INFORMATION SHOWN Start Marker
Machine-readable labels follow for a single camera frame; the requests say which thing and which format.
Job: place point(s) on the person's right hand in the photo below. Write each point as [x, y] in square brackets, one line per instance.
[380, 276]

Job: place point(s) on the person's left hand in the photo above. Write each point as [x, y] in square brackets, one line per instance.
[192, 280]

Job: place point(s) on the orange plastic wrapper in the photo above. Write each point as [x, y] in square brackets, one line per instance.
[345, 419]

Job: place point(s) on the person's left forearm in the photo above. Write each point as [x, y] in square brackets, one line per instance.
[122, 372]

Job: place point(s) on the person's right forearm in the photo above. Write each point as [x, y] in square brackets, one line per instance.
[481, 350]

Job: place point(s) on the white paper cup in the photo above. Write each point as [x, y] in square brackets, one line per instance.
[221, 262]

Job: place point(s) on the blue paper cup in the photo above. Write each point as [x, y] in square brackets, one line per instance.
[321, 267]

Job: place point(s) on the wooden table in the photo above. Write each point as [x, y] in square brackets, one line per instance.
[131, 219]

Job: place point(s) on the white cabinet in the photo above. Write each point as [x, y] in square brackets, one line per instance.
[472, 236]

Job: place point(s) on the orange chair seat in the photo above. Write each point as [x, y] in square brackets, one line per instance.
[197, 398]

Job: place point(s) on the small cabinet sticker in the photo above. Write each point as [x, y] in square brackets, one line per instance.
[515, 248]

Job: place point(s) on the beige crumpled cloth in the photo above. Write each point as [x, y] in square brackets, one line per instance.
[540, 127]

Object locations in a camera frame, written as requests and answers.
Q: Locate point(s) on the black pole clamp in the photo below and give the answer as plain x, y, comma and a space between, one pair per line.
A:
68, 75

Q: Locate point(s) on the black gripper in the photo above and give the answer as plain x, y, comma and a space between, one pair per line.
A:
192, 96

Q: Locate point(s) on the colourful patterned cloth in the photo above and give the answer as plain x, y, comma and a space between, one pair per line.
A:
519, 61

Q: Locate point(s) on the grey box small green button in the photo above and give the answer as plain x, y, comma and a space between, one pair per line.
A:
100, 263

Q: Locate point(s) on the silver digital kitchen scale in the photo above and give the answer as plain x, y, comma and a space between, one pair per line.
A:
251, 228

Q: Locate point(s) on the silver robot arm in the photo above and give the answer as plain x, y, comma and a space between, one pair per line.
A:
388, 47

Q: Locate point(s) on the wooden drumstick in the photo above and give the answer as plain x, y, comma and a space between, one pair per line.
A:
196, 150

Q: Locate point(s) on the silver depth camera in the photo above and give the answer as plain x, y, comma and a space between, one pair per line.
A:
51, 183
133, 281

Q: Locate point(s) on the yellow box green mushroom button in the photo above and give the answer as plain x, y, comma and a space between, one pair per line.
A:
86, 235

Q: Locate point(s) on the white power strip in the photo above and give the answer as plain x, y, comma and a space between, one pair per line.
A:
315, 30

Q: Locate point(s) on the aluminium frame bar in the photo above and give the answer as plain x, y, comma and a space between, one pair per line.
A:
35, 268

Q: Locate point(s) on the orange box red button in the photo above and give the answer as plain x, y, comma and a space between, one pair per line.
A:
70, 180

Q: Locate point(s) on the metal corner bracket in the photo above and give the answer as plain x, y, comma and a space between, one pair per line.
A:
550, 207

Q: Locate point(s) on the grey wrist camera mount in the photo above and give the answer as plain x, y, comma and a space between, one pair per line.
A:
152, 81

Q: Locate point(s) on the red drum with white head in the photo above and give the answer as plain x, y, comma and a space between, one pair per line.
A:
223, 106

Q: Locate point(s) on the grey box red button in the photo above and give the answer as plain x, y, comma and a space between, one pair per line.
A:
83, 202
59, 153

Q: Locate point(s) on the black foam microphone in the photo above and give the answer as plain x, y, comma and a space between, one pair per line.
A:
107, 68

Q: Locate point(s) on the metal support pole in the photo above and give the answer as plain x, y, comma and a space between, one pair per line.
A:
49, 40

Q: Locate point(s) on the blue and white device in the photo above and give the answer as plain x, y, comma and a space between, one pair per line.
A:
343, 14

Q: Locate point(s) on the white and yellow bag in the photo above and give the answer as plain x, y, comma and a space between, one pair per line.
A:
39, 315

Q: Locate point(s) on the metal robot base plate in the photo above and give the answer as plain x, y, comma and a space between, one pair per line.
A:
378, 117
INFORMATION SHOWN End Marker
## [ACTIVITY]
The lines to return are those in the entries above that include "yellow".

## [ANSWER TO THE PROBLEM]
Q: Locate point(s) on the yellow box green mushroom button in the photo above and give the answer as plain x, y, comma and a space between, one pair per line.
Q: Locate point(s) on the white and yellow bag in the photo above and give the answer as plain x, y, comma and a space between, one pair per line.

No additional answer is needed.